The reply is a verbatim copy of the listing below with its images dropped.

-*-*-

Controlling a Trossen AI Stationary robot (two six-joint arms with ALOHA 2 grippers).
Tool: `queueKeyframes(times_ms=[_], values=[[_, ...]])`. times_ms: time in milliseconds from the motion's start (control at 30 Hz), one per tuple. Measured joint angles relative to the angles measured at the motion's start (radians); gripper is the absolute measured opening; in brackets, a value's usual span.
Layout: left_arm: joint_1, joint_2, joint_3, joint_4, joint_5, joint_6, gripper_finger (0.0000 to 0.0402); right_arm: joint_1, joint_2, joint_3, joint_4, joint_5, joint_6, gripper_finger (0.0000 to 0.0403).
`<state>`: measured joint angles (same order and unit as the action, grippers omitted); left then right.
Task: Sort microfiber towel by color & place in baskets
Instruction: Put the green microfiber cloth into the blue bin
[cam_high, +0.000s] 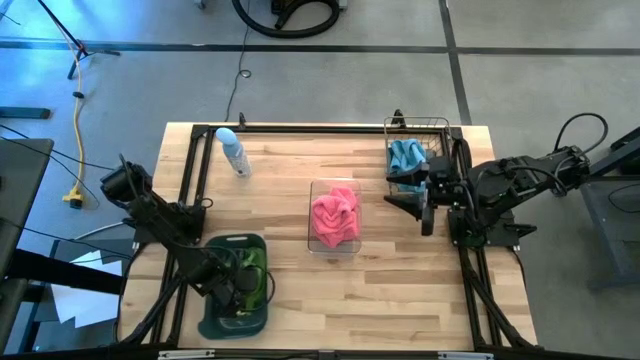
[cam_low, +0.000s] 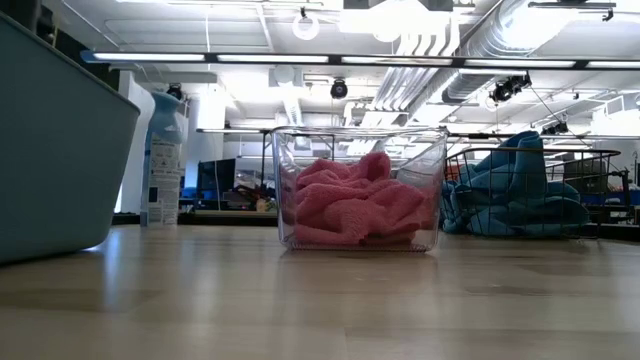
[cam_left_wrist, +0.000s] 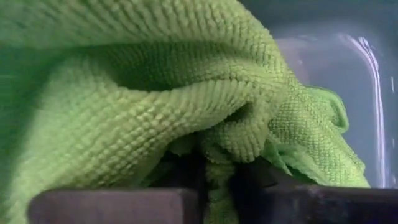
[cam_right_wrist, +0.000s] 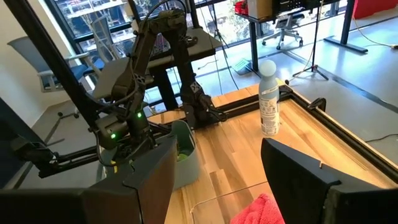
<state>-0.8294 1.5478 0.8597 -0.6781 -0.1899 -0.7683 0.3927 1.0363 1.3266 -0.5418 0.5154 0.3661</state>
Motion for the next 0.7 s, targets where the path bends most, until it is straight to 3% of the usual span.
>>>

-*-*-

PROBLEM SOLUTION:
Controlling a Trossen AI Stationary robot (two six-joint arms with ALOHA 2 grippers).
Tool: `queueKeyframes(times_ms=[_], values=[[_, ...]])`. times_ms: time in milliseconds from the motion's start (control at 30 Hz), one per tuple. Measured joint angles relative to the angles measured at the motion's start (radians); gripper is the absolute measured opening; in brackets, a value's usual span.
Layout: left_arm: joint_1, joint_2, joint_3, joint_4, joint_5, joint_6, gripper_finger (0.0000 to 0.0402); right_arm: joint_1, joint_2, joint_3, joint_4, joint_5, joint_6, gripper_finger (0.0000 to 0.0403).
`<state>`: measured joint angles (same order and unit as the action, grippers omitted); left then right.
Task: Sort microfiber towel by color & place in baskets
Instruction: Put the green microfiber cloth into the blue bin
[cam_high, +0.000s] 
[cam_low, +0.000s] 
[cam_left_wrist, +0.000s] 
[cam_right_wrist, +0.000s] 
<state>-0.8294 1.5478 0.8597 -0.6781 -0.1899 -0.7683 0.3927 1.0363 1.3266 -0.5418 0.5154 0.3661</state>
Motion for the next 0.7 s, targets where the path bends most, until it is straight to 3% of the usual span.
>>>

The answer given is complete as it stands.